Yip Sarah W, Barch Deanna M, Chase Henry W, Flagel Shelly, Huys Quentin J M, Konova Anna B, Montague Read, Paulus Martin
Department of Psychiatry, Yale School of Medicine, New Haven, Connecticut.
Departments of Psychological & Brain Sciences, Psychiatry, and Radiology, Washington University, St. Louis, Missouri.
Biol Psychiatry Glob Open Sci. 2022 Apr 2;3(3):319-328. doi: 10.1016/j.bpsgos.2022.03.011. eCollection 2023 Jul.

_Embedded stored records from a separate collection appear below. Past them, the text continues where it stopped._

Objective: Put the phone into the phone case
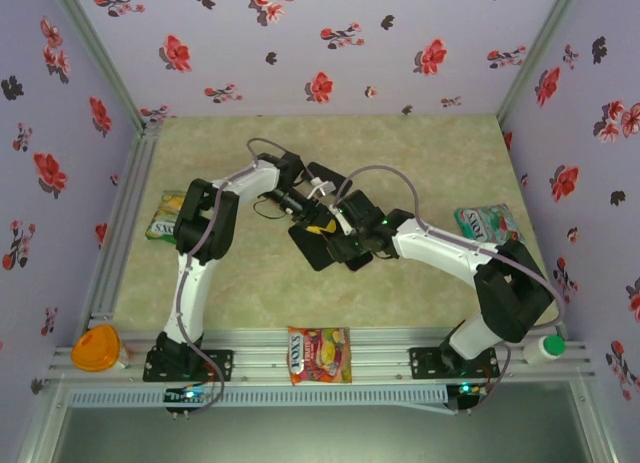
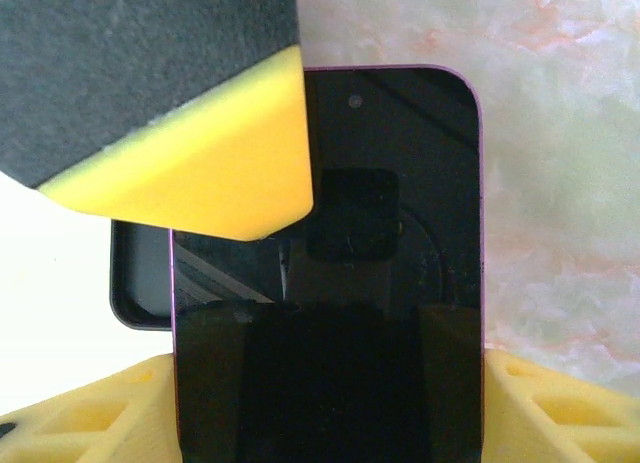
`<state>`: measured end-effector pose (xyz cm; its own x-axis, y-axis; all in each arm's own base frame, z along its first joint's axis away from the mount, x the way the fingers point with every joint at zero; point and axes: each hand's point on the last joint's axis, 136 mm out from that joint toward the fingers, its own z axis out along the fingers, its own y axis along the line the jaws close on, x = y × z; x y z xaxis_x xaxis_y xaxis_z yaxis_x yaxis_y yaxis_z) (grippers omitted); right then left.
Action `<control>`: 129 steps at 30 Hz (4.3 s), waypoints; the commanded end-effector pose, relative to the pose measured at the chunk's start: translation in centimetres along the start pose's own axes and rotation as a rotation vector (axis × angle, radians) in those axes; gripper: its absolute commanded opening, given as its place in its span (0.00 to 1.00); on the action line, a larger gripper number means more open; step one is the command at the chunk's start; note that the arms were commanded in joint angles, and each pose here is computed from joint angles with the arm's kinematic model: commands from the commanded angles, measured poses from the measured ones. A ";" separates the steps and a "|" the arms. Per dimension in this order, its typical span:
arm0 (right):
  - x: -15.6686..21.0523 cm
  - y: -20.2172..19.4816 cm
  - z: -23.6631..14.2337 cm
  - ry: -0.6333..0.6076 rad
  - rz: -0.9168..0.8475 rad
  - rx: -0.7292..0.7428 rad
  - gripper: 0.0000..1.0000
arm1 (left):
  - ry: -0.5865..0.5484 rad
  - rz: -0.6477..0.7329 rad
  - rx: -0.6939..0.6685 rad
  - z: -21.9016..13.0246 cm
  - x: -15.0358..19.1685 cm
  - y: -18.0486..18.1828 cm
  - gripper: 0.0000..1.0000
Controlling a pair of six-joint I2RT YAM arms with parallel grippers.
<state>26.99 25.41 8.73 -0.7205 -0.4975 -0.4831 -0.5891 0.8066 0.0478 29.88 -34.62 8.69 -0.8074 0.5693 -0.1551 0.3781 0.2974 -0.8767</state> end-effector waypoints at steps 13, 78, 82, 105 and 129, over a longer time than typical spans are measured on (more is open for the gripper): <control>-2.1 0.1 -1.7 -0.073 -0.020 0.015 0.57 | 0.007 0.028 0.057 0.4 -0.1 -1.0 0.00; -3.5 -9.1 -5.7 -0.535 0.821 -0.573 0.66 | -0.568 -0.048 0.167 -6.3 -4.9 -9.7 0.00; -4.2 -9.4 -6.1 -0.564 0.826 -0.602 0.64 | -0.562 -0.046 0.166 -6.2 -4.8 -9.8 0.00; -5.2 -8.0 -7.1 -0.569 0.796 -0.735 0.57 | -0.550 -0.066 0.162 -5.4 -5.4 -9.1 0.00; -5.4 -7.4 -6.9 -0.549 0.784 -0.764 0.44 | -0.538 -0.079 0.164 -4.9 -5.9 -8.6 0.00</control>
<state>32.54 19.15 15.16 -0.8417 0.4137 -0.3470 -0.1891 0.3761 0.9071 33.72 -35.97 18.05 -0.9757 0.0407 -0.2155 0.2192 0.2163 -0.9514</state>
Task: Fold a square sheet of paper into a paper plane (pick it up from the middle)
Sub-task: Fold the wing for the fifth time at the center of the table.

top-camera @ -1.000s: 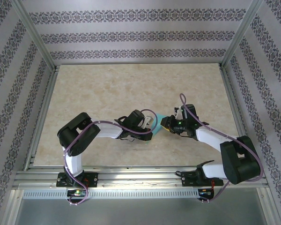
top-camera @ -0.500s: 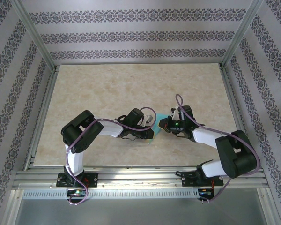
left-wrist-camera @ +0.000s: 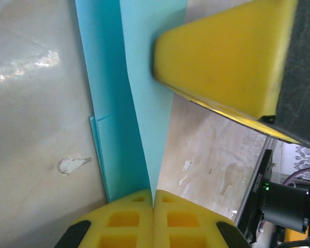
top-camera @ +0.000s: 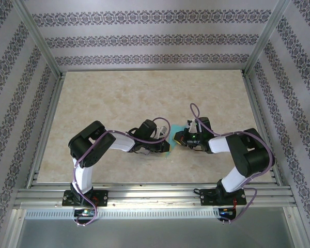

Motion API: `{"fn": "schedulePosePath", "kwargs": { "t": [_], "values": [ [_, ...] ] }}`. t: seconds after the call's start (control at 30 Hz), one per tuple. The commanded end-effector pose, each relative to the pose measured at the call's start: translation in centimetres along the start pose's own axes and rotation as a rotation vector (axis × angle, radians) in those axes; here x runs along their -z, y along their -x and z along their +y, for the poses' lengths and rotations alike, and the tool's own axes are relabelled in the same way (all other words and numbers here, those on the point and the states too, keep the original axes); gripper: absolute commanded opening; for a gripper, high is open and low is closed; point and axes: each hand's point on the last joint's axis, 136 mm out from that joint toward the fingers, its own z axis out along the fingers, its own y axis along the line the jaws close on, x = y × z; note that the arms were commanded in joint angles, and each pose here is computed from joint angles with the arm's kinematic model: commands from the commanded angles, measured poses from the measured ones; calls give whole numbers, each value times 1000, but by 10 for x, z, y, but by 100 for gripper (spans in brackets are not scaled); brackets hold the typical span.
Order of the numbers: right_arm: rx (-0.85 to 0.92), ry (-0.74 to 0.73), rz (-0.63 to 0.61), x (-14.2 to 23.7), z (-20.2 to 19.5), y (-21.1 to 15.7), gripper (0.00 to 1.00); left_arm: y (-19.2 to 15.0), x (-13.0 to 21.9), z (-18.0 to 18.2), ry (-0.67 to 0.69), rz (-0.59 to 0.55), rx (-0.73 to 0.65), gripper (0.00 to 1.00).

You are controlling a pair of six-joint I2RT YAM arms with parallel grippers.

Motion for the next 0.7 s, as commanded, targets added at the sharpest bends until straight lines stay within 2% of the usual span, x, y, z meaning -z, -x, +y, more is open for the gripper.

Theory-driven and data-driven computational approaches to psychiatry have enormous potential for elucidating mechanism of disease and providing translational linkages between basic science findings and the clinic. These approaches have already demonstrated utility in providing clinically relevant understanding, primarily via back translation from clinic to computation, revealing how specific disorders or symptoms map onto specific computational processes. Nonetheless, forward translation, from computation to clinic, remains rare. In addition, consensus regarding specific barriers to forward translation-and on the best strategies to overcome these barriers-is limited. This perspective review brings together expert basic and computationally trained researchers and clinicians to 1) identify challenges specific to preclinical model systems and clinical translation of computational models of cognition and affect, and 2) discuss practical approaches to overcoming these challenges. In doing so, we highlight recent evidence for the ability of computational approaches to predict treatment responses in psychiatric disorders and discuss considerations for maximizing the clinical relevance of such models (e.g., via longitudinal testing) and the likelihood of stakeholder adoption (e.g., via cost-effectiveness analyses).
理论驱动和数据驱动的精神病学计算方法在阐明疾病机制以及提供基础科学发现与临床之间的转化联系方面具有巨大潜力。这些方法已在提供临床相关理解方面展现出效用,主要是通过从临床到计算的反向转化,揭示特定疾病或症状如何映射到特定计算过程。然而,从计算到临床的正向转化仍然很少见。此外,关于正向转化的具体障碍以及克服这些障碍的最佳策略的共识有限。这篇观点综述汇聚了基础研究、接受过计算训练的研究人员以及临床医生等专家,以1)识别临床前模型系统以及认知与情感计算模型的临床转化所特有的挑战,2)讨论克服这些挑战的实用方法。在此过程中,我们强调了计算方法预测精神疾病治疗反应能力的最新证据,并讨论了最大化此类模型临床相关性(例如通过纵向测试)以及利益相关者采用可能性(例如通过成本效益分析)的相关考量。